WORK INSTRUCTION: Report every line of the listing below in which the string "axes" appears.

DATA SEGMENT:
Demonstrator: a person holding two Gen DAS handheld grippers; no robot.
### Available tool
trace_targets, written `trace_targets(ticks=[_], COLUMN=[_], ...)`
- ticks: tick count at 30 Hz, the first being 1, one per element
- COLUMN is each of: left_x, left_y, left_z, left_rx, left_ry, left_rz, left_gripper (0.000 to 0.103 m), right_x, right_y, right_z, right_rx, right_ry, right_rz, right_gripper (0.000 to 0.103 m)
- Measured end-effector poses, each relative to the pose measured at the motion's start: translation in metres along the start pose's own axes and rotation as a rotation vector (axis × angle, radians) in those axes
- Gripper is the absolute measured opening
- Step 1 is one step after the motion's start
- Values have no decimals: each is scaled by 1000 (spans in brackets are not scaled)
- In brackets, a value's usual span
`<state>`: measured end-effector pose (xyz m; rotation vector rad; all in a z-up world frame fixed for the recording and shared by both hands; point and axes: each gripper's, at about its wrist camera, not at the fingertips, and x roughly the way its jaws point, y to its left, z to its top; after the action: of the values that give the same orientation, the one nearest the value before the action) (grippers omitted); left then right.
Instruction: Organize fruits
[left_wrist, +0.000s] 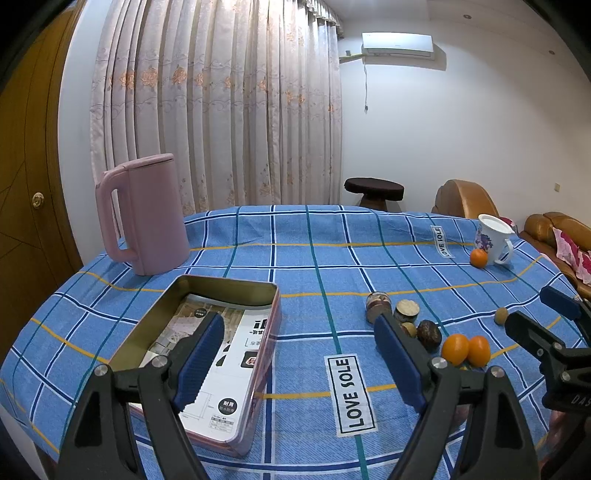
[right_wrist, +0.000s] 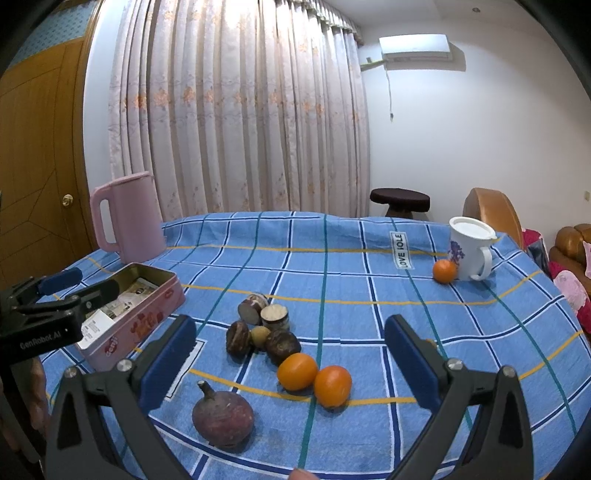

SOLUTION FOR THIS TASK:
- Measured end-effector poses, each relative to the pose measured at the motion's start: translation in metres along the start pose's own axes and rotation as a rotation vector (axis × angle, radians) in those axes
`<state>`: measured end-effector pose (xyz m; rotation vector rad; all in a z-up world frame fixed for the recording and shared by both hands; point and axes: each gripper's, at about its wrist camera, not at the fingertips, and x roughly the way its jaws point, y to its left, z to its top; after the action: of the values that give the same orientation, the one nearest the value before the action) (grippers omitted); left then right.

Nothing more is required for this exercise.